Aqui é preciso entender que a autocracia é a guerra. O melhor exemplo, que vem ao caso exatamente agora, é o do Irã. O Irã teocrático não faz guerra: ele é a guerra. Essa guerra é um modo de ministrar a morte, para os infieis e para os próprios fieis (pelo martírio), como oferenda sacerdotal-militar, pelo Corpo de Guardas da Revolução Islâmica (IRGC), uma espécie de SS (Schutzstaffel). Enquanto esse corpo não for dissolvido não haverá paz no Oriente Médio. Não adianta exigir do Irã que interrompa seu programa nuclear. Não adianta paralisar a produção de seus mísseis balísticos. Não adianta derrotar seus atuais braços terroristas (Hezbollah, Jihad Islâmica, Houthis, Hamas etc). E nem adianta matar os aiatolás e outros chefes religiosos, políticos ou militares iranianos. Se o corpo (Sepáh e-Pásdárán) não for dissolvido, nada feito.
Entretanto, Israel, a única democracia do Oriente Médio (ainda que não possa mais ser considerado uma democracia liberal ou plena, sobretudo em razão das ações antidemocráticas do governo populista-autoritário de Netanyahu), recebeu um número significativamente maior de resoluções de condenação da ONU do que o Irã, uma teocracia maligna para a democracia e para a humanidade.

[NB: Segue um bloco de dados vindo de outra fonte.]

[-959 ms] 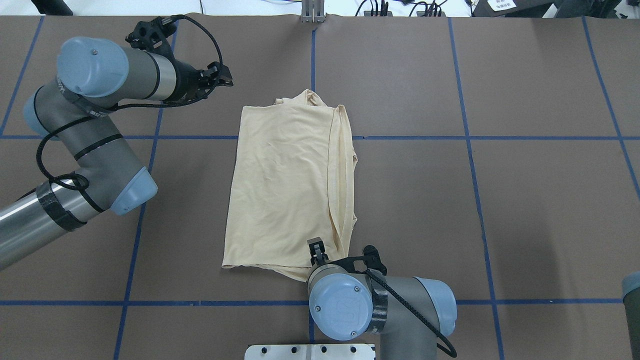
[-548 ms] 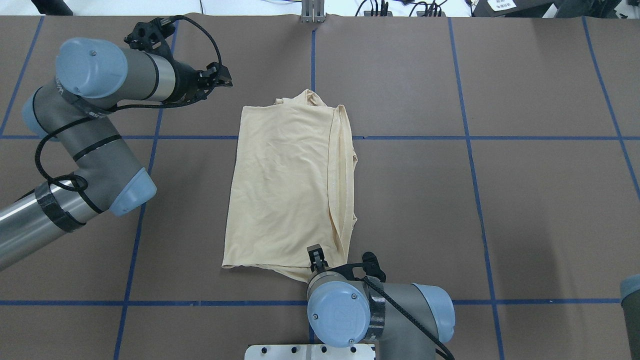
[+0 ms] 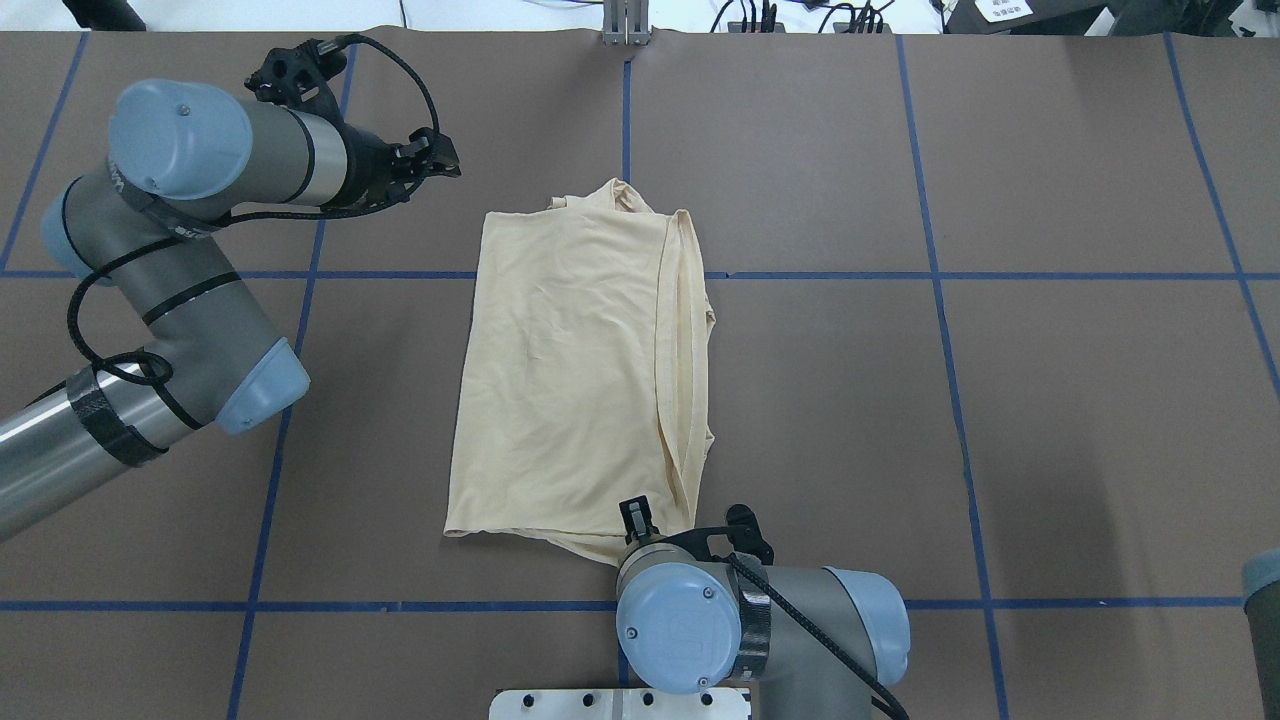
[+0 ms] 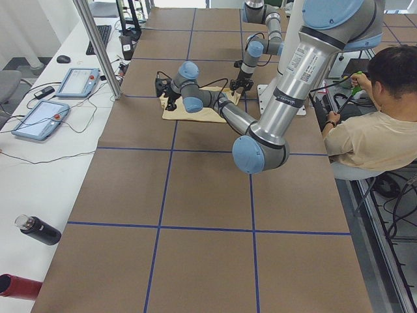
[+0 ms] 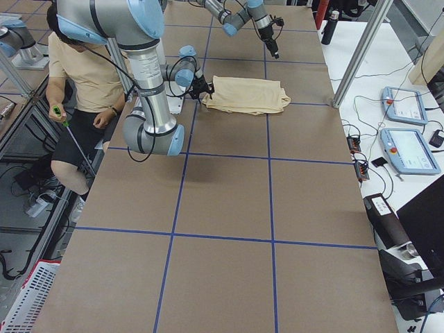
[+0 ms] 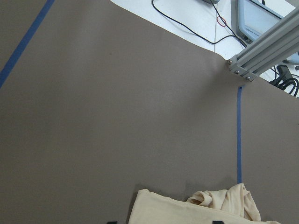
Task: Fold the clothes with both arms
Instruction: 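Lower the right gripper to the shirt's near end and grasp it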
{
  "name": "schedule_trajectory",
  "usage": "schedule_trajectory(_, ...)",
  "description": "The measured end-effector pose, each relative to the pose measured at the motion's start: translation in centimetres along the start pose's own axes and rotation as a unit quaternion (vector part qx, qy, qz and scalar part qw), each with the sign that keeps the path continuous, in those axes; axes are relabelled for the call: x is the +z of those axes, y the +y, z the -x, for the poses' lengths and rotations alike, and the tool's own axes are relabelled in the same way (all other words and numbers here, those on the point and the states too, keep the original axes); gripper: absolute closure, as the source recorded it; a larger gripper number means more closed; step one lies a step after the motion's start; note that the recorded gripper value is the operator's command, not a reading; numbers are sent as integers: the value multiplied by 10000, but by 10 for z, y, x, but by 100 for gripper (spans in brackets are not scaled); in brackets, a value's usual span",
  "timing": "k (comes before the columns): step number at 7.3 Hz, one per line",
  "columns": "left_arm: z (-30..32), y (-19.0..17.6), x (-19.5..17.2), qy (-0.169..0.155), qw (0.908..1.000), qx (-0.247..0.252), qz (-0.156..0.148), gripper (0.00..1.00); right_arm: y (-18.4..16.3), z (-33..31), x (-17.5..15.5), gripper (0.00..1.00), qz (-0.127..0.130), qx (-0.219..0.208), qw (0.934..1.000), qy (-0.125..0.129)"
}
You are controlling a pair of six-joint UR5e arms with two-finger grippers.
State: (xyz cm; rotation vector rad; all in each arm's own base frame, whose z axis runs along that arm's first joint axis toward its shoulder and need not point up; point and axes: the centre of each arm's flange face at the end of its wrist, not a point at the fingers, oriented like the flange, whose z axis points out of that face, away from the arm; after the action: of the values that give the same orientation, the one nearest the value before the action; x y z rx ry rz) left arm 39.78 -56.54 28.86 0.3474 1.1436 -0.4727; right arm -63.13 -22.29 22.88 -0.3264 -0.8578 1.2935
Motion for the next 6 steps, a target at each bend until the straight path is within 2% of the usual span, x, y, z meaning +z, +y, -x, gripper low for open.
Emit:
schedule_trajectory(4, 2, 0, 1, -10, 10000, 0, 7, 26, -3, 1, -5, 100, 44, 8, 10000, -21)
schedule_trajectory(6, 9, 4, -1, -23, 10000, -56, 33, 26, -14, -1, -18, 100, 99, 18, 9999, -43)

Ao contrário da União Europeia (e até do Mercosul), a ONU não tem cláusula democrática. Não tem e não terá, a menos que seja reformada por uma maioria de países democráticos (coisa que está longe de ser alcançada). Mesmo assim, as democracias precisam se defender do avanço do eixo autocrático que pretende exterminá-las da face da Terra. O Irã e seus braços terroristas, juntamente com a Rússia, por atuarem como atuam - fazendo da guerra permanente um mecanismo de reprodução do seu modo de vida autocrático - estão na vanguarda dessa ofensiva contra as democracias liberais. Sim, o Irã teocrático já foi constituído com o objetivo precípuo de apagar Israel do mapa, matar os judeus, os democratas e, no limite, todos os infieis que não se subordinarem.
Antes que seja muito tarde (se já não for), a imensa maioria dos vinte e sete países da União Europeia (2), Reino Unido, Noruega, Suíça, Islândia, Canadá, Barbados, Costa Rica, Suriname, Chile, Uruguai, Japão, Coreia do Sul, Taiwan, Austrália e Nova Zelândia, sem abandonar a ONU atual, têm que liderar agora uma espécie de "Organização das Nações Democráticas Unidas", atraindo dezenas de países em transição democratizante (que ainda podem ser chamados de democracias, conquanto defeituosas ou apenas eleitorais) para essa articulação. Isso deve ser feito antes que esses países sejam capturados pelo eixo autocrático (como já está acontecendo com os regimes eleitorais parasitados por populismos; para citar apenas alguns exemplos: México, Colômbia, Brasil, África do Sul, Indonésia).
Notas
(1) Cf. Hobbes, Thomas (1651). Leviatã. São Paulo: Martins Fontes, 2003.
(2) Pelo menos Alemanha, Áustria, Bélgica, Chéquia, Dinamarca, Espanha, Estônia, Finlândia, França, Grécia, Holanda, Irlanda, Itália, Letónia, Lituânia, Luxemburgo, Portugal e Suécia.